The model rule lists several: payments to a deceased lawyer's estate or specified persons under an agreement or on purchase of the lawyer's practice; including nonlawyer employees in a firm's compensation or retirement plan even though the plan is based on a profit-sharing arrangement; and sharing court-awarded legal fees with a nonprofit organization that employed, retained, or recommended the lawyer in the matter.
The stated rationale is professional independence: if an outside owner or fee-sharing partner has a financial stake in the lawyer's work, the concern is that business pressure could influence the lawyer's judgment on behalf of clients — settling too early, cutting corners, or steering cases for the owner's benefit. Critics respond that the rule limits investment in legal services and access to justice, which is why some jurisdictions have begun experimenting with alternatives.
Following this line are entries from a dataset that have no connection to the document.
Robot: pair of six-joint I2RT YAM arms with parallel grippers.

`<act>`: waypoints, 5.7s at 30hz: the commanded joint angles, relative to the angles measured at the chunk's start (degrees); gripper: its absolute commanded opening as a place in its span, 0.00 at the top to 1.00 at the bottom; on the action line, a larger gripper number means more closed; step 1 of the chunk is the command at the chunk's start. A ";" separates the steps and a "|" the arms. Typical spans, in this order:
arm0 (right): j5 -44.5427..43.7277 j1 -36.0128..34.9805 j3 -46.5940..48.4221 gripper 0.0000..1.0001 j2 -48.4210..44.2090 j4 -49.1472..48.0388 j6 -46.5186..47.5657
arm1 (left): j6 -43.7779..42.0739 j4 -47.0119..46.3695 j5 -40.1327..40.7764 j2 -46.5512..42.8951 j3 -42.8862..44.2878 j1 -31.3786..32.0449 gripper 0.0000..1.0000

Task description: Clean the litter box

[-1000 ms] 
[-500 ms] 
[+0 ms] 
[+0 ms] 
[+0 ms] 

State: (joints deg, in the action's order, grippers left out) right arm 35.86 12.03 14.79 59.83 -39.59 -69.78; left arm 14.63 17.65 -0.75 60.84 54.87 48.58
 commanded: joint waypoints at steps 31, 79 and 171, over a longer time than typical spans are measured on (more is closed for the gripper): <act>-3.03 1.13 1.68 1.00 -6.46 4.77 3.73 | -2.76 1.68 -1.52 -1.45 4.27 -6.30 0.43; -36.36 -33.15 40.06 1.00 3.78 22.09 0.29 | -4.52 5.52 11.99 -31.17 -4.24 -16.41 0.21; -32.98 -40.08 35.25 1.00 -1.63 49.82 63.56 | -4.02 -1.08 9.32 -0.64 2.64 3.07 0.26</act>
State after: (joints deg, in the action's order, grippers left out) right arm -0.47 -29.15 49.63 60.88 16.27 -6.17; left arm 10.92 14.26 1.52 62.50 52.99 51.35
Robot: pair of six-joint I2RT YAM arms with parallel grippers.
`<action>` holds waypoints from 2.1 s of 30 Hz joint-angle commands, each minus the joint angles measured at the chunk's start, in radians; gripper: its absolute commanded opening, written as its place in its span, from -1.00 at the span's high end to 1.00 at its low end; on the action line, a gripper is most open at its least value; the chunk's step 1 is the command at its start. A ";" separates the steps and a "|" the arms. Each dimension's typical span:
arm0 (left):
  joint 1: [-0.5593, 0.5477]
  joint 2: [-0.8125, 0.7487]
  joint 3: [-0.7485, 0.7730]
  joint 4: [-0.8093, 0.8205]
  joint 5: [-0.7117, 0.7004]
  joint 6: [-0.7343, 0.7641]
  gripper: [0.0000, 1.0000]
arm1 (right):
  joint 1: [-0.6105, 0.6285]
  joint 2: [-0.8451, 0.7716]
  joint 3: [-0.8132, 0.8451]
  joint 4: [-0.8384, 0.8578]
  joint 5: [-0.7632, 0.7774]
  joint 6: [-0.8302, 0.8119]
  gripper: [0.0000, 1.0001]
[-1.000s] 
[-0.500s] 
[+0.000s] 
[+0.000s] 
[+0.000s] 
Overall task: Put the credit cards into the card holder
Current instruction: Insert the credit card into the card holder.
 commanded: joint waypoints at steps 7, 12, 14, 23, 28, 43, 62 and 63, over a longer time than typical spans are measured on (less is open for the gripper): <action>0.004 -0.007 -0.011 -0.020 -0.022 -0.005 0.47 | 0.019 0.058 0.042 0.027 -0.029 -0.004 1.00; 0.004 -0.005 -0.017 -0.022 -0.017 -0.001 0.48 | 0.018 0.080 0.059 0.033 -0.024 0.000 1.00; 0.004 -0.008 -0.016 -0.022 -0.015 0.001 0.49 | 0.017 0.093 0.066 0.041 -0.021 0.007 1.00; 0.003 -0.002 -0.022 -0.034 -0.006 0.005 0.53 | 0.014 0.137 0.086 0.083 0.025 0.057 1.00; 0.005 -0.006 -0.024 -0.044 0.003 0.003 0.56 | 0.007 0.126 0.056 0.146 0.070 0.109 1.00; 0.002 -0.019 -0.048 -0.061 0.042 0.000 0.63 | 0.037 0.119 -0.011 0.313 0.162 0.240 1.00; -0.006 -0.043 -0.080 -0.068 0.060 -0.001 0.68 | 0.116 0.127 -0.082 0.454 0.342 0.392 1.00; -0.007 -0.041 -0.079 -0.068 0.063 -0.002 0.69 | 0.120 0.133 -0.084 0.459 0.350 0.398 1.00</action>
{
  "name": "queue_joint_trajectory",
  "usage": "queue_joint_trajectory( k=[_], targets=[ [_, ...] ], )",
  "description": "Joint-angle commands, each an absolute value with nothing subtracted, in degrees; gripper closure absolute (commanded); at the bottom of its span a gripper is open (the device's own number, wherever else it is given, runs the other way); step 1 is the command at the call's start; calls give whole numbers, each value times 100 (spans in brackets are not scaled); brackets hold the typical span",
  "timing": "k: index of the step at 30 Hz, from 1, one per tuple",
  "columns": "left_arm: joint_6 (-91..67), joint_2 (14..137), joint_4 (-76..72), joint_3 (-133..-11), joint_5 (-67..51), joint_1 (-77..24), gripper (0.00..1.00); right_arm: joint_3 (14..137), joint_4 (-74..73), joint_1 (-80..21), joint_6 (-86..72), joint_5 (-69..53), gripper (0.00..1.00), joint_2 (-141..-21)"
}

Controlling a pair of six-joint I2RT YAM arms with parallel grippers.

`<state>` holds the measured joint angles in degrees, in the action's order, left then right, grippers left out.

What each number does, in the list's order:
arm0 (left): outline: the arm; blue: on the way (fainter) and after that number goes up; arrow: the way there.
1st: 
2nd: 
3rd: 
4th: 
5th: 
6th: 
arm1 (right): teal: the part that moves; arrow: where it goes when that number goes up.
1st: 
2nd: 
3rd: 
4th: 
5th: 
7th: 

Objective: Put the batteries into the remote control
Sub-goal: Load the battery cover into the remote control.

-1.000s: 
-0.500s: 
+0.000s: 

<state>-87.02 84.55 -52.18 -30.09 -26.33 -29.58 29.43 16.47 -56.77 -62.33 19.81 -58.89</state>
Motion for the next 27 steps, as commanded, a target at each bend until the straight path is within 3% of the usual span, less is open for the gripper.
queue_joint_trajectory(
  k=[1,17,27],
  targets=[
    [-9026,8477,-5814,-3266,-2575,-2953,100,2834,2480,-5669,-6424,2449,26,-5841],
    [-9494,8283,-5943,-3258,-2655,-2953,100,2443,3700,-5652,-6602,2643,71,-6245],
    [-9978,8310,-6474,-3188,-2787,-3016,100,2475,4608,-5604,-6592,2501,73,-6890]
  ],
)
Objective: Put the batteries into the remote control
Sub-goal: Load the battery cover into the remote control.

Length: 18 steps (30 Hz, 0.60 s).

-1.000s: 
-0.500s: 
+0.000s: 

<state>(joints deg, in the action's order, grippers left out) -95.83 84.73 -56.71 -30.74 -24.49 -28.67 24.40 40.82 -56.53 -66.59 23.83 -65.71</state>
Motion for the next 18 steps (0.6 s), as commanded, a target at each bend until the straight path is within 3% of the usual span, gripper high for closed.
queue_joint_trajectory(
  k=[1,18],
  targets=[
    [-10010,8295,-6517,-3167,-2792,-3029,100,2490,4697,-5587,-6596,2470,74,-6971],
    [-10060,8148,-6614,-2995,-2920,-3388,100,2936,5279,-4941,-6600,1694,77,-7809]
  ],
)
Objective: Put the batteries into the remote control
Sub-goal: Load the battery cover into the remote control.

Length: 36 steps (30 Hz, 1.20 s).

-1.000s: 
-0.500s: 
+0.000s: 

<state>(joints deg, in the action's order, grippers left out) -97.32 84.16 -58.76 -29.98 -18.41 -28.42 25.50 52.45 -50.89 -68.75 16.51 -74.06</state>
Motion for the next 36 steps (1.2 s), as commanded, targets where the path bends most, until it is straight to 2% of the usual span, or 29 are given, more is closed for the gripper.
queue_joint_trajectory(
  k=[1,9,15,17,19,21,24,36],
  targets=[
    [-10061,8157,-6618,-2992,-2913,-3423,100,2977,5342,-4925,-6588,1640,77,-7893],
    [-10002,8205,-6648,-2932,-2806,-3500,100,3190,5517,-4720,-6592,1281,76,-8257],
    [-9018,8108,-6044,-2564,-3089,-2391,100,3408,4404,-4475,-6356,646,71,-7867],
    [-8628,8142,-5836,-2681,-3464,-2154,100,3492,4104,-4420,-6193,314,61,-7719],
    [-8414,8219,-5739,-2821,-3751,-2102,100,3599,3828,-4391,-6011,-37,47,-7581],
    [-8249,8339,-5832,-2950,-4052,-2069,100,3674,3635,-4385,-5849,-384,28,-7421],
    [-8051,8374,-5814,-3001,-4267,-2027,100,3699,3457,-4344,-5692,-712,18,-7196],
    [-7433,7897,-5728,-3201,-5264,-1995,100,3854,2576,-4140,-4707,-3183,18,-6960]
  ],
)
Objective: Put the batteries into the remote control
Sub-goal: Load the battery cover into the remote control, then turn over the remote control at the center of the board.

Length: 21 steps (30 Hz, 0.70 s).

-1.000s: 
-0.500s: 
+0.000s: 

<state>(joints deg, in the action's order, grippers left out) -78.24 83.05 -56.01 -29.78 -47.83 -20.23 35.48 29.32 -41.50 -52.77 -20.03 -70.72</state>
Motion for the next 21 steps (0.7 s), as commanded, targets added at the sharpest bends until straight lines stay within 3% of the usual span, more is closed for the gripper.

Arizona eliminated its version of Rule 5.4 in 2021 and licenses Alternative Business Structures that permit nonlawyer ownership. Utah launched a regulatory sandbox in 2020 that authorizes nontraditional legal providers and ownership arrangements under supervision. The District of Columbia has long allowed limited nonlawyer partnership in law firms under its own version of the rule. Most other U.S. jurisdictions retain the traditional prohibition, so where a firm is organized matters.